14. The applicant’s complaint that he had been confined to the transit zone in violation of Article 5 §§ 1 and 4 of the Convention is similar to the one examined in the case R.R. and Others, where the Court found that the applicants’ stay for almost four months in the transit zone amounted to a de facto deprivation of liberty (cited above, §§ 74-83). The only difference in the present case is that the applicant’s stay in the transit zone was even longer (13 months). Thus, the Court does not consider that it warrants a different conclusion. Article 5 is therefore applicable. This complaint is not manifestly ill-founded within the meaning of Article 35 § 3 (a) of the Convention, nor inadmissible on any other grounds.
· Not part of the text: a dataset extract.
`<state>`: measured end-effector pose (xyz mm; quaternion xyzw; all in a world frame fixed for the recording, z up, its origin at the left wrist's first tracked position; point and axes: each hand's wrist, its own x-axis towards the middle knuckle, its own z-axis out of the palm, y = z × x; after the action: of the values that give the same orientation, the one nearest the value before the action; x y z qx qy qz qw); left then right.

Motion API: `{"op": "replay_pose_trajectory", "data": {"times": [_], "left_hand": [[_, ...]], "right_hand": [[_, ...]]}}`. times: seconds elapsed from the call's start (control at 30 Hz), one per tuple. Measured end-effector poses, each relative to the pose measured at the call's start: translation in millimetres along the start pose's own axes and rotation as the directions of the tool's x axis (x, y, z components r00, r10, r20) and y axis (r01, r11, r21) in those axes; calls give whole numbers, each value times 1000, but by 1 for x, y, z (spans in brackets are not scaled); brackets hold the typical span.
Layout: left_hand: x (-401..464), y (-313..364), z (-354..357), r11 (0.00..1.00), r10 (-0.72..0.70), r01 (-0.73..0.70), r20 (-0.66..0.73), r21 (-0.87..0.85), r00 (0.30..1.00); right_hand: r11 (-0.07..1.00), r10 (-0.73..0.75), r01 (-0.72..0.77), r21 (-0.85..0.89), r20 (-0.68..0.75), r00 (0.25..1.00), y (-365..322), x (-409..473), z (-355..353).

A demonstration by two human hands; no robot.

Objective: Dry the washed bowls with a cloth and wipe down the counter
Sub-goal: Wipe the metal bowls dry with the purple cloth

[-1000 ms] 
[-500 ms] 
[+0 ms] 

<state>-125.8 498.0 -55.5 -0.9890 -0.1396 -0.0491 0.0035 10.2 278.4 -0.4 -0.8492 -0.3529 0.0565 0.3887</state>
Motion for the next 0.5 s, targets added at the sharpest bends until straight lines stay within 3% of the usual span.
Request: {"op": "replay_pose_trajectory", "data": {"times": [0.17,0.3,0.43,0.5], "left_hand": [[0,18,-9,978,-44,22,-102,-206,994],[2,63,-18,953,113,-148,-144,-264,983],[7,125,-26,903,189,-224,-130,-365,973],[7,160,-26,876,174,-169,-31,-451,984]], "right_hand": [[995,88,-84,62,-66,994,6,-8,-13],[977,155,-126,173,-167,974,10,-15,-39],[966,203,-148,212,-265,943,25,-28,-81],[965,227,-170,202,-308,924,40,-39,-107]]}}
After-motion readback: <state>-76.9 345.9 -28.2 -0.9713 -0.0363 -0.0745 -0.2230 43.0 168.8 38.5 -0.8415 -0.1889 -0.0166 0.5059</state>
It must therefore be declared admissible.
15. Having regard to all the relevant circumstances, the Court concludes that the above complaints disclose a violation of Article 5 §§ 1 and 4 of the Convention in the light of its findings in R.R. and Others (cited above, §§ 87‑92 and 97-99).
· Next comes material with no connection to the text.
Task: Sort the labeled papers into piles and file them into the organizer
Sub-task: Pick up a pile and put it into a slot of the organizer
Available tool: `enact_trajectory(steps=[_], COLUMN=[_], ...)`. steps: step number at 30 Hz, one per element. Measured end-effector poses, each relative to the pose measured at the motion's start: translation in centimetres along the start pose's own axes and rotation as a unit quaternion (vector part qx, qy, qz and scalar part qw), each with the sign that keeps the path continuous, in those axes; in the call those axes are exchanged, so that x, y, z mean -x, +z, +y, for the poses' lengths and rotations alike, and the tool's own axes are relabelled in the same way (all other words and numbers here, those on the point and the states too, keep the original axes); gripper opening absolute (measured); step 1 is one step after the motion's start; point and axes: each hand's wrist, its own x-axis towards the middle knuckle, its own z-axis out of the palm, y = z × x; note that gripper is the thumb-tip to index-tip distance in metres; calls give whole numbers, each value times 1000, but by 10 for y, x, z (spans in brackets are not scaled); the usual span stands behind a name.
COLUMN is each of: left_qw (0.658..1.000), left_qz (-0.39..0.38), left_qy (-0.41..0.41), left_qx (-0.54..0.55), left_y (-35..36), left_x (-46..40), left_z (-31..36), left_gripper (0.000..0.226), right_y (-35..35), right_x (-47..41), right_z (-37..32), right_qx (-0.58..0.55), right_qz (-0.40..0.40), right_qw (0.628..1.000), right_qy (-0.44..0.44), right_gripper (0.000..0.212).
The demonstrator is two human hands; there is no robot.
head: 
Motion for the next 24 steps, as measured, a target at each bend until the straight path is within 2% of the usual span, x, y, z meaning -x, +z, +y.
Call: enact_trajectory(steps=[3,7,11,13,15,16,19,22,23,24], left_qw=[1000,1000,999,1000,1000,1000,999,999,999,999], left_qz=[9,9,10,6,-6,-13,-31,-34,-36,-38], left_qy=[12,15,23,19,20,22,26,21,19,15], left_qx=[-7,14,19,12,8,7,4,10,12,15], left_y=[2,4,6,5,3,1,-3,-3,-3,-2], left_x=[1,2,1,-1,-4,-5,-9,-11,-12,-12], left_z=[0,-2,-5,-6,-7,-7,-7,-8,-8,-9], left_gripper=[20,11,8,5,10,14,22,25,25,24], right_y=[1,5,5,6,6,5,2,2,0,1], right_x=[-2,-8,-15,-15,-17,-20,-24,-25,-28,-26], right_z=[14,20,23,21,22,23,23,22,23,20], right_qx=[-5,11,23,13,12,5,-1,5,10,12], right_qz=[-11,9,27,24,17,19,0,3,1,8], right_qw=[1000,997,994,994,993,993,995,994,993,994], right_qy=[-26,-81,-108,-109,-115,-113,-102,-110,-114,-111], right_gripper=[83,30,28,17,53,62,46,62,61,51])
16. The applicant also complained under Article 13 read in conjunction with Article 3, of the lack of an effective remedy with respect to the conditions of his detention. Having regard to the facts of the case, the submissions of the parties and its findings above, the Court considers that it has dealt with the main legal questions raised by the case and that there is no need to examine the remaining complaints (see Centre for Legal Resources on behalf of Valentin Câmpeanu v. Romania [GC], no. 47848/08, § 156, ECHR 2014).
APPLICATION OF ARTICLE 41 OF THE CONVENTION
17. The applicant claimed 9,500 euros (EUR) in respect of non-pecuniary damage and 1,000 euros (EUR) in respect of costs and expenses incurred before the Court.
18. The Government contested these claims as being excessive.
19. Having regard to the circumstances of the present case, and making its assessment on an equitable basis, the Court awards the applicant EUR 4,500 in respect of non-pecuniary damage, plus any tax that may be chargeable.
20. Having regard to the documents in its possession, the Court considers it reasonable to award the applicant EUR 1,000 for the proceedings before the Court, plus any tax that may be chargeable to him.
FOR THESE REASONS, THE COURT, UNANIMOUSLY,
(a) that the respondent State is to pay the applicant, within three months, the following amounts, to be converted into the currency of the respondent State at the rate applicable at the date of settlement:
(i) EUR 4,500 (four thousand five hundred euros), plus any tax that may be chargeable, in respect of non-pecuniary damage;
(ii) EUR 1,000 (one thousand euros), plus any tax that may be chargeable to the applicant, in respect of costs and expenses;
(b) that from the expiry of the above-mentioned three months until settlement simple interest shall be payable on the above amounts at a rate equal to the marginal lending rate of the European Central Bank during the default period plus three percentage points;
Done in English, and notified in writing on 27 February 2025, pursuant to Rule 77 §§ 2 and 3 of the Rules of Court.